Reproduce exactly the lines below, starting with the line that contains "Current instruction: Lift" and ending with the last line of the records, both included, and nothing else.

**INPUT DATA:**
=== Section Start ===
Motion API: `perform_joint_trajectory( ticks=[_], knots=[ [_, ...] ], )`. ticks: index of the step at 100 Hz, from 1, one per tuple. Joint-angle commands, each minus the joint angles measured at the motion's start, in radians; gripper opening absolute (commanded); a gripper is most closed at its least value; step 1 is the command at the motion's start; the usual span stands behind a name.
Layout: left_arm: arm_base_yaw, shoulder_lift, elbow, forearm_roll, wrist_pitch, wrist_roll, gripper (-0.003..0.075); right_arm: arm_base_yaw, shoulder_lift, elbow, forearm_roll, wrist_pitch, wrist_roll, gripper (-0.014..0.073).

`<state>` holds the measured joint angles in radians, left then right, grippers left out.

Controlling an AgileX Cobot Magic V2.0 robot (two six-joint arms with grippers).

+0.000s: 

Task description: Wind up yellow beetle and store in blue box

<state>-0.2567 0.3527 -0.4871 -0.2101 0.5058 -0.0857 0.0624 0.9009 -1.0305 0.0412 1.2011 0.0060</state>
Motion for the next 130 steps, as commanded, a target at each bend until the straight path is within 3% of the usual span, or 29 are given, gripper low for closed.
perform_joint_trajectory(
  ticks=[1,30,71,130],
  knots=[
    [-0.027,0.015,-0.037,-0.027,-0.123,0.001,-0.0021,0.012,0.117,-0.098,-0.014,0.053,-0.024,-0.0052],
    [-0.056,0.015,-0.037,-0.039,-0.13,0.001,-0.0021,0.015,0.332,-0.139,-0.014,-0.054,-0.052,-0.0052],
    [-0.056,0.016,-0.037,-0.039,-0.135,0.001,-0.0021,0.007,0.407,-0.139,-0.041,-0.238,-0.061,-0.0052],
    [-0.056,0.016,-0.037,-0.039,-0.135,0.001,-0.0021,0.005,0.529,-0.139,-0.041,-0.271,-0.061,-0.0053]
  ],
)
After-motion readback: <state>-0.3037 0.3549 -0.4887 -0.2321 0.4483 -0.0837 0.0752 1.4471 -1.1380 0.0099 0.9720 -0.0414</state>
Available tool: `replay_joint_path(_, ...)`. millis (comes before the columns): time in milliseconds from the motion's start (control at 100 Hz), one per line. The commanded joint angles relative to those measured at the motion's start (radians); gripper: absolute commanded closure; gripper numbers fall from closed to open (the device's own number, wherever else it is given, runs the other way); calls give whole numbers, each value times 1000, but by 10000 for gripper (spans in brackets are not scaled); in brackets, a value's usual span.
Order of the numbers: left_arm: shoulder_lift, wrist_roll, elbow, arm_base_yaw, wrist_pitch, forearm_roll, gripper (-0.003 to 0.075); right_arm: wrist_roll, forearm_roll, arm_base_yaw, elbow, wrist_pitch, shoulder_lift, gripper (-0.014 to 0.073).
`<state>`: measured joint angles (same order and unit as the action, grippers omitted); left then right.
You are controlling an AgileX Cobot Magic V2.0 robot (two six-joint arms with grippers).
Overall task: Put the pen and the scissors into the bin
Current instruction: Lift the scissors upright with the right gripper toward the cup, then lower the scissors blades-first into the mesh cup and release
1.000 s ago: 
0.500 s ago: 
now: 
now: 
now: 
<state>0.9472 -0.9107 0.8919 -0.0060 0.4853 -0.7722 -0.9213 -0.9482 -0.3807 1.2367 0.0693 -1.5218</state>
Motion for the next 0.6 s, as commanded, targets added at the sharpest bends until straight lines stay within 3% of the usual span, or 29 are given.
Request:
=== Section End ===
**RESULT FOR THIS EXERCISE:**
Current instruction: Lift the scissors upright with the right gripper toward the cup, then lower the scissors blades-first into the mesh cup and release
1.000 s ago: 
0.500 s ago: 
now: 
now: 
now: 
<state>0.9472 -0.9107 0.8919 -0.0060 0.4853 -0.7722 -0.9213 -0.9482 -0.3807 1.2367 0.0693 -1.5218</state>
Motion for the next 0.6 s, as commanded, targets added at the sharpest bends until straight lines stay within 3% of the usual span, or 29 are given.
Request:

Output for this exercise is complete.